In adults and children first seen with new-onset seizures and active cysts, seizure recurrence rates at 4 years are as high as 49% (19). After a second seizure, the estimated risk of recurrence is 68% at 6 years (19). Prognosis is best for those patients in whom imaging studies normalize. The recurrence rate for those patients with persisting, active cysts (61%) is more than double the rate of patients with normal imaging (22%) (19). Seizure recurrence is reduced in patients who initially have calcifications rather than active cysts (11,17,18).

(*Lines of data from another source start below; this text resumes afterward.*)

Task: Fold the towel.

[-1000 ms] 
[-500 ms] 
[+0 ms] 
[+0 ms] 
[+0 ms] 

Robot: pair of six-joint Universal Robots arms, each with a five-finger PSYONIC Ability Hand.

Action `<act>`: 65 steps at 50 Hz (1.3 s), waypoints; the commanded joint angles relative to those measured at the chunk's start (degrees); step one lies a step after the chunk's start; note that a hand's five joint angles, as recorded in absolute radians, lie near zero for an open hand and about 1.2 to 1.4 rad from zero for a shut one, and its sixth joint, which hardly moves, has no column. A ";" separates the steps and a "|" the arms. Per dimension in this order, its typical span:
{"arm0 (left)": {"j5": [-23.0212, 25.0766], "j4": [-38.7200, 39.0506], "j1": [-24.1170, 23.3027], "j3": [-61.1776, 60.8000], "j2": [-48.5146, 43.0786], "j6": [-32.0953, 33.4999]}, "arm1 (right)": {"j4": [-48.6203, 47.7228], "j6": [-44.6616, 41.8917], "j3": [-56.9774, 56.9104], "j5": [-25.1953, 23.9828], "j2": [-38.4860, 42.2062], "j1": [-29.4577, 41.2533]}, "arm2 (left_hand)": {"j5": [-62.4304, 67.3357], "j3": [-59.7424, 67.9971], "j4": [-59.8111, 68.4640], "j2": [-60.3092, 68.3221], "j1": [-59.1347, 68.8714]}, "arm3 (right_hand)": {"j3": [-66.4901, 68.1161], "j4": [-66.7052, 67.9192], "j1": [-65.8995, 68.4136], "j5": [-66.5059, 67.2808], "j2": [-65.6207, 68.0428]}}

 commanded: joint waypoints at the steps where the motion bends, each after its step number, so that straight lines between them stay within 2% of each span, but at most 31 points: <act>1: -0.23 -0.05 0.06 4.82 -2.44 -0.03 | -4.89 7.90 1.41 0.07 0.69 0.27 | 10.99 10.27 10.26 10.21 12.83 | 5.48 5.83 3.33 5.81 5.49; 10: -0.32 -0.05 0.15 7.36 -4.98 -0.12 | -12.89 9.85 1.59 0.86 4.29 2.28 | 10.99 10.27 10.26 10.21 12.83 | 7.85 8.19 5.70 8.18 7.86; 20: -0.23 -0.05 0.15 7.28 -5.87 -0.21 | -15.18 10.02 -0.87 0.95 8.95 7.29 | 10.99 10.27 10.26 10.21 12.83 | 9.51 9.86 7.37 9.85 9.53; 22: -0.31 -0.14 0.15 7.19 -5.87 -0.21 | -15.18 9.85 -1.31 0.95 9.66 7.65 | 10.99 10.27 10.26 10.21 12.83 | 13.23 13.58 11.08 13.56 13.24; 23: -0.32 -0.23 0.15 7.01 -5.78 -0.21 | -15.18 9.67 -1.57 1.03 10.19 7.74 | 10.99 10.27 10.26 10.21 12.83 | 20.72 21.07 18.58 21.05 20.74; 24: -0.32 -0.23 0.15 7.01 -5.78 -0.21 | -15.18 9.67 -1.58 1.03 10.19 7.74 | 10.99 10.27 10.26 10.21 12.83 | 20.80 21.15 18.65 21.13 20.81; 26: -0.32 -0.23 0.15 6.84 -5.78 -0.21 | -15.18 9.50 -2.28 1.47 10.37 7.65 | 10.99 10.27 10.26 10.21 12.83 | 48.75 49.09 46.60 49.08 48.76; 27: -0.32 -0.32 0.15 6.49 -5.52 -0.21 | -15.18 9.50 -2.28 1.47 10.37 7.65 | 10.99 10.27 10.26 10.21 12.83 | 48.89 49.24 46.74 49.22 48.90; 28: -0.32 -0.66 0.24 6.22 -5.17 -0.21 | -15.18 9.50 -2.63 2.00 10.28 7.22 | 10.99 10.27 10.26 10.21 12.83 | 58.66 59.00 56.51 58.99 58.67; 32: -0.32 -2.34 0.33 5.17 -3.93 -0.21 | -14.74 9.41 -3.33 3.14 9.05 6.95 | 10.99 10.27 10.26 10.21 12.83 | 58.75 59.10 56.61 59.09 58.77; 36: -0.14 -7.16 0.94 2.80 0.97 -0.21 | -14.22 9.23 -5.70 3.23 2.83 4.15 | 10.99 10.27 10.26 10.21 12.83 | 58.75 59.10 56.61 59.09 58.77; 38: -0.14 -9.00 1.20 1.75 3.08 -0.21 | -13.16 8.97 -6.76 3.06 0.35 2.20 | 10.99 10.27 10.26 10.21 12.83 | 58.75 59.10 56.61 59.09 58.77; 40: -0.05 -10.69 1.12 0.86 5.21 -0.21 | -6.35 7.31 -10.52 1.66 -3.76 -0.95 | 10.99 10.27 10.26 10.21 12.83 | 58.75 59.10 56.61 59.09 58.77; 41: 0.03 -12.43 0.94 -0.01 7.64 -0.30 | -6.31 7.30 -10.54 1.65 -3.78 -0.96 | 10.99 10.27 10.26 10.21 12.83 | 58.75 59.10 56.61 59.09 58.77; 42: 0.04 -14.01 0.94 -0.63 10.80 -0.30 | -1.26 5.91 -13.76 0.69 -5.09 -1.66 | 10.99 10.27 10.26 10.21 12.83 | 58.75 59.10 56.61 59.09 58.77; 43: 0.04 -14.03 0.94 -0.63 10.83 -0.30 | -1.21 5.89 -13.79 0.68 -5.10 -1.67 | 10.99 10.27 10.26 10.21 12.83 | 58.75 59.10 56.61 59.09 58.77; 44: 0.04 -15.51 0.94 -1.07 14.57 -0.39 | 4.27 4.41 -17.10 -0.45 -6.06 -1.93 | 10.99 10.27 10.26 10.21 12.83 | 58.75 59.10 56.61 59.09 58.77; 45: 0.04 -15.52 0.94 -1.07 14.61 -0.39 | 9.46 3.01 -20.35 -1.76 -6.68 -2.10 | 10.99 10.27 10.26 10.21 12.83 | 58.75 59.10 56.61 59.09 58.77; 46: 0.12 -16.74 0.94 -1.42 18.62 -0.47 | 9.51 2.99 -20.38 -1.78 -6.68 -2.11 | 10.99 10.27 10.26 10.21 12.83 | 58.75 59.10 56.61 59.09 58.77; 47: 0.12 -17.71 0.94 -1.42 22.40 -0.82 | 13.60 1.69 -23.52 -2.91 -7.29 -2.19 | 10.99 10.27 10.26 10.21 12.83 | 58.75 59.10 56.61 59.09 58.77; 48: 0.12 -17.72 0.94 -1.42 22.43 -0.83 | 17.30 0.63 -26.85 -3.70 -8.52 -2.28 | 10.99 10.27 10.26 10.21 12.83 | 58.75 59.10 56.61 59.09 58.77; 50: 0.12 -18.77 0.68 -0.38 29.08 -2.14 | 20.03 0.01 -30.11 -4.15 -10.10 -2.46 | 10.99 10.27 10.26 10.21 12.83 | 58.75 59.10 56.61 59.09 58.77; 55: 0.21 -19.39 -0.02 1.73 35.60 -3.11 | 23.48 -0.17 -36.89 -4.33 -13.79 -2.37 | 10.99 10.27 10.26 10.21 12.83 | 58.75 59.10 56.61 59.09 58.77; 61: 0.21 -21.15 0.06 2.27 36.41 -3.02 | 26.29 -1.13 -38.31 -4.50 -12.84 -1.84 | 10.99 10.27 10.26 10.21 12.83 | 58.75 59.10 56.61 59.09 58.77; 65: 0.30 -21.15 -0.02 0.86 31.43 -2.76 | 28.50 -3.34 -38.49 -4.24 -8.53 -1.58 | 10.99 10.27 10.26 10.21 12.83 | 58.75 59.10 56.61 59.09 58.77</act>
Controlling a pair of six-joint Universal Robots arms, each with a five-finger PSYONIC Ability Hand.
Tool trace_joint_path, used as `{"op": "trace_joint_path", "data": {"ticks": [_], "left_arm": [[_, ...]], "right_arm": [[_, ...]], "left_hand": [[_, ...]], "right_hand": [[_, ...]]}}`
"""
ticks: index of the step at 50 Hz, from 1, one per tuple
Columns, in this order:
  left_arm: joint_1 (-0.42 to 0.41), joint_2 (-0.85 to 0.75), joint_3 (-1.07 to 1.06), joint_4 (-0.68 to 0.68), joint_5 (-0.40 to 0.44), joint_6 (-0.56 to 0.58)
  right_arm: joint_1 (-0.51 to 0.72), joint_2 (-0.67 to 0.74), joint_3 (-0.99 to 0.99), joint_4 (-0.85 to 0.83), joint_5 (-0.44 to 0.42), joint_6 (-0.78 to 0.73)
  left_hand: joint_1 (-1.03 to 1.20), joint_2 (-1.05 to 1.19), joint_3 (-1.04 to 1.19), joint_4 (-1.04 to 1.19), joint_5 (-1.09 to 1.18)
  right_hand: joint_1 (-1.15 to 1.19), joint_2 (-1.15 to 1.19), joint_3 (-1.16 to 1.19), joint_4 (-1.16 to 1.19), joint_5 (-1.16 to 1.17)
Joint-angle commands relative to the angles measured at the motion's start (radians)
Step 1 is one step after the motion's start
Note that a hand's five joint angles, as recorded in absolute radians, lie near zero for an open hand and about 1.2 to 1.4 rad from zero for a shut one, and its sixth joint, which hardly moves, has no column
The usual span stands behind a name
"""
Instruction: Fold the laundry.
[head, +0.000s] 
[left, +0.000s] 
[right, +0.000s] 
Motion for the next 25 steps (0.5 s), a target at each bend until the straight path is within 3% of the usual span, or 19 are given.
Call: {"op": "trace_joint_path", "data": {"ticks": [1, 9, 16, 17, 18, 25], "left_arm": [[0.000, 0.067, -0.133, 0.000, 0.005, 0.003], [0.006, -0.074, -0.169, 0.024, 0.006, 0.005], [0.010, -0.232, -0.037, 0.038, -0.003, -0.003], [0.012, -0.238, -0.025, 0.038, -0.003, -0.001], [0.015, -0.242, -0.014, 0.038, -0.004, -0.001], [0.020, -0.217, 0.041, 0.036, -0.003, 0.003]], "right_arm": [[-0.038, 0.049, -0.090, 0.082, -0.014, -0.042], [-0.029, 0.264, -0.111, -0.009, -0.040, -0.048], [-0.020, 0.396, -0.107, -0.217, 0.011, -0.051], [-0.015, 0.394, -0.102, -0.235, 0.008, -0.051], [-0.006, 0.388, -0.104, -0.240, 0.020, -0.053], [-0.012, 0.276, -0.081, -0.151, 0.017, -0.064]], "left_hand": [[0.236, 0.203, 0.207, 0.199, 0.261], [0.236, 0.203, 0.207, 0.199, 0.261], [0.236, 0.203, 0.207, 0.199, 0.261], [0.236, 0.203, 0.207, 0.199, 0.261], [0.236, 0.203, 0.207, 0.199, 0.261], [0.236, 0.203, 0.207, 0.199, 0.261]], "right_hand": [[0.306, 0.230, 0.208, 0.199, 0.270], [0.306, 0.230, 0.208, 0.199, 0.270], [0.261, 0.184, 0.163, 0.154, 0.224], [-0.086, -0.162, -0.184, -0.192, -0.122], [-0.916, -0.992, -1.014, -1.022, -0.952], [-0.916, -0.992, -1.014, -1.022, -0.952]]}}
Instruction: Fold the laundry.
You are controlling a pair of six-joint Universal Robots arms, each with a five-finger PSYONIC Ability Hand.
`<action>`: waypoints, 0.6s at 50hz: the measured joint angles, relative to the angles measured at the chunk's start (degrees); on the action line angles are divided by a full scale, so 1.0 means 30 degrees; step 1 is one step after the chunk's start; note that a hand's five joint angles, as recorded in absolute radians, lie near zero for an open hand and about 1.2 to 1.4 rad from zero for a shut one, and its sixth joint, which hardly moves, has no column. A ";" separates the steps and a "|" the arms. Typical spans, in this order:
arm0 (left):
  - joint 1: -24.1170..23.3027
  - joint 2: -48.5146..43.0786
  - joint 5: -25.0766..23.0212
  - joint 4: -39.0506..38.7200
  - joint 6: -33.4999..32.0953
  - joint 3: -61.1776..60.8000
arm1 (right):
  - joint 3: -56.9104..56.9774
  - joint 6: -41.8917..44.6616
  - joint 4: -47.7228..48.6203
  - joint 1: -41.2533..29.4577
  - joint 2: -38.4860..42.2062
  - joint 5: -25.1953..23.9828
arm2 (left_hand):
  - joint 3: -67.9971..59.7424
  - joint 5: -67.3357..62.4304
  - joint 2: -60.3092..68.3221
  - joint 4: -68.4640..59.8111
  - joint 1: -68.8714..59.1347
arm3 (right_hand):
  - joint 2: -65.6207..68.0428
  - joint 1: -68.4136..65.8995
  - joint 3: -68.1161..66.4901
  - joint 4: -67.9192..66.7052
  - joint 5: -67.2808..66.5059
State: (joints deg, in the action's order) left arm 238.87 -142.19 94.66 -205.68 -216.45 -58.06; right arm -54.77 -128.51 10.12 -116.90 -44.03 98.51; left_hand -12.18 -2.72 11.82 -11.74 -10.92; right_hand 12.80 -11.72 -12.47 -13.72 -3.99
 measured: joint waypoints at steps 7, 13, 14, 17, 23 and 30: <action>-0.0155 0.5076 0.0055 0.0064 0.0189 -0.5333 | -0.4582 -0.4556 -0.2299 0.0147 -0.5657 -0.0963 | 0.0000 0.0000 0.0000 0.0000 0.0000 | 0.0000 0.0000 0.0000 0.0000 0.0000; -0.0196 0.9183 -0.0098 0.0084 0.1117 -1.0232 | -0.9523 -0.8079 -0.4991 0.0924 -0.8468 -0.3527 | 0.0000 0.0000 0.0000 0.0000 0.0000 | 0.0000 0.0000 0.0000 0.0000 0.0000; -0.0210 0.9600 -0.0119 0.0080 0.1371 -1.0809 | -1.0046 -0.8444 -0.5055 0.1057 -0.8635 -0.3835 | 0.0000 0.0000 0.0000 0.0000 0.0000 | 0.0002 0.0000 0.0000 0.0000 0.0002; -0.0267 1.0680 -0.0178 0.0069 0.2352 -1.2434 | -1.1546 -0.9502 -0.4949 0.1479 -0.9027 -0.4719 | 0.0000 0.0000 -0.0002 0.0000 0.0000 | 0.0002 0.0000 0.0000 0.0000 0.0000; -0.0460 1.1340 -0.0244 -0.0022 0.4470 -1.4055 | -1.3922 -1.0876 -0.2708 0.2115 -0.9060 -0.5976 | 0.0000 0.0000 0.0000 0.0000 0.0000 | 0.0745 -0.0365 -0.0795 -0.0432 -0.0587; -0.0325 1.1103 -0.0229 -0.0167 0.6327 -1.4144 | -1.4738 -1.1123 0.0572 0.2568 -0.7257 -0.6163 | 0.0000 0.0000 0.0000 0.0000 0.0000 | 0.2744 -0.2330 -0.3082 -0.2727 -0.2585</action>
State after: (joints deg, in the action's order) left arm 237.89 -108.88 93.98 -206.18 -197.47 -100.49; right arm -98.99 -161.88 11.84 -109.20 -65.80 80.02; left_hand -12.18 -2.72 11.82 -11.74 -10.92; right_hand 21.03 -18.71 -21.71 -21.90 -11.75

Del Brutto et al. (11) found that patients first seen with new-onset seizures and calcifications fared better than those with active cysts: 100% with calcifications were seizure free at 2 years, compared with 83% with active cysts. Durón et al. similarly found that among 25 patients initially seen with calcifications, seizures remitted in 62.8% (17).

Conclusion

Neurocysticercosis is a leading cause of epilepsy in the developing world and is increasingly prevalent in the United States. New data from the Cysticercosis Working Group indicate that treatment with albendazole significantly improves the prognosis for the recurrence of generalized tonic–clonic seizures in highly selected patients. Results of this trial should not be applied to high-risk patients, such as those with heavy cyst burden or increased intracranial pressure. Better understanding of the mechanisms of neurocysticercosis and the life cycle of T. solium is needed to develop appropriate intervention and prevention programs. Global strategies for prevention and control should be developed and enforced with the aid of international health organizations, including the World Health Organization.